■ THE PROBLEM ■
For each line of the listing that includes the word "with", show the whole line.

------------

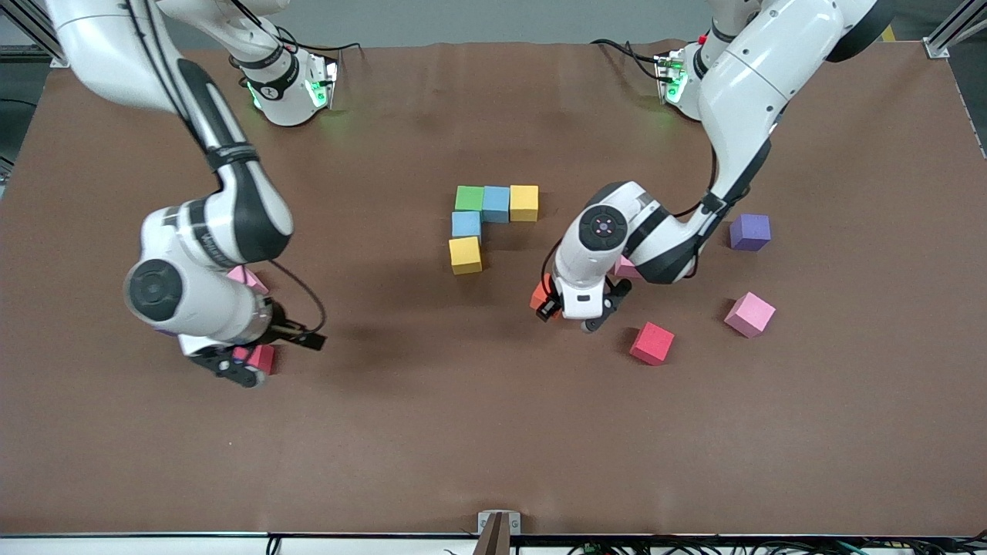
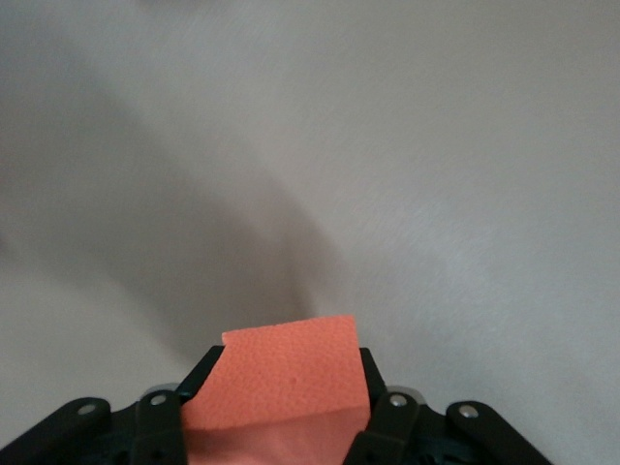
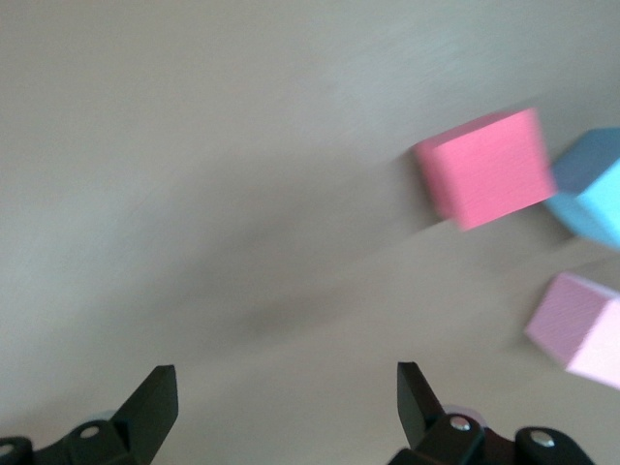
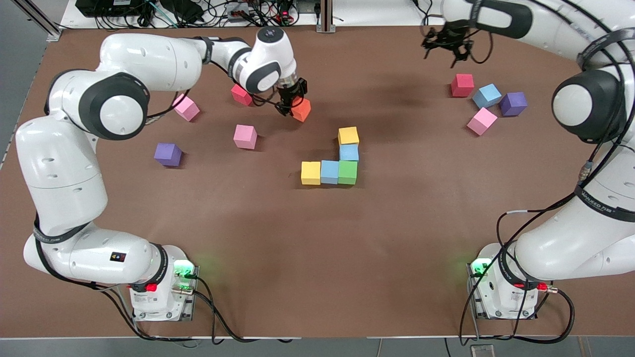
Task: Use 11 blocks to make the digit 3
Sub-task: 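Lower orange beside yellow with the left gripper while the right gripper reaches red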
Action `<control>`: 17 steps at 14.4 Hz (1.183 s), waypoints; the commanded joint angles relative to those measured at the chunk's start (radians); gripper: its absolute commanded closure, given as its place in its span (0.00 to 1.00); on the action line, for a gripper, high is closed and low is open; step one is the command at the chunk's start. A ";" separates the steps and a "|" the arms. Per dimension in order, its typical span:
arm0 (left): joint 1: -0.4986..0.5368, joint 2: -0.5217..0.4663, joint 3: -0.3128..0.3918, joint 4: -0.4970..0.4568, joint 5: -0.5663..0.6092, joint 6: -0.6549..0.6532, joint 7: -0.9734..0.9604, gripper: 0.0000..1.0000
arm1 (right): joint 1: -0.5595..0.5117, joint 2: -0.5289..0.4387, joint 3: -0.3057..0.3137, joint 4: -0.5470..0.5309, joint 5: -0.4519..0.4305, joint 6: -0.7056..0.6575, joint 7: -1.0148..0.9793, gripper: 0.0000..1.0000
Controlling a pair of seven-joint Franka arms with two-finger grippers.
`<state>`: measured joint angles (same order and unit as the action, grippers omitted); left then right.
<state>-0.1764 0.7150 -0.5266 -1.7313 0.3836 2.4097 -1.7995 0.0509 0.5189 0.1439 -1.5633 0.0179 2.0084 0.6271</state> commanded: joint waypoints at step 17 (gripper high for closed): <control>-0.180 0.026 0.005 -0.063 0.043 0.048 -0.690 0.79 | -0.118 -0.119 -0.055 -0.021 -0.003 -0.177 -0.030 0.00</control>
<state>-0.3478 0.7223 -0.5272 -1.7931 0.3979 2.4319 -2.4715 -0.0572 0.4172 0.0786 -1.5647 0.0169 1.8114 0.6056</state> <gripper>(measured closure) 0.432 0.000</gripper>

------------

■ SOLVED EXERCISE ■
Sub-task: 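Lower orange beside yellow with the left gripper while the right gripper reaches red
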Controlling a pair of seven-joint Franka arms with two-finger grippers.

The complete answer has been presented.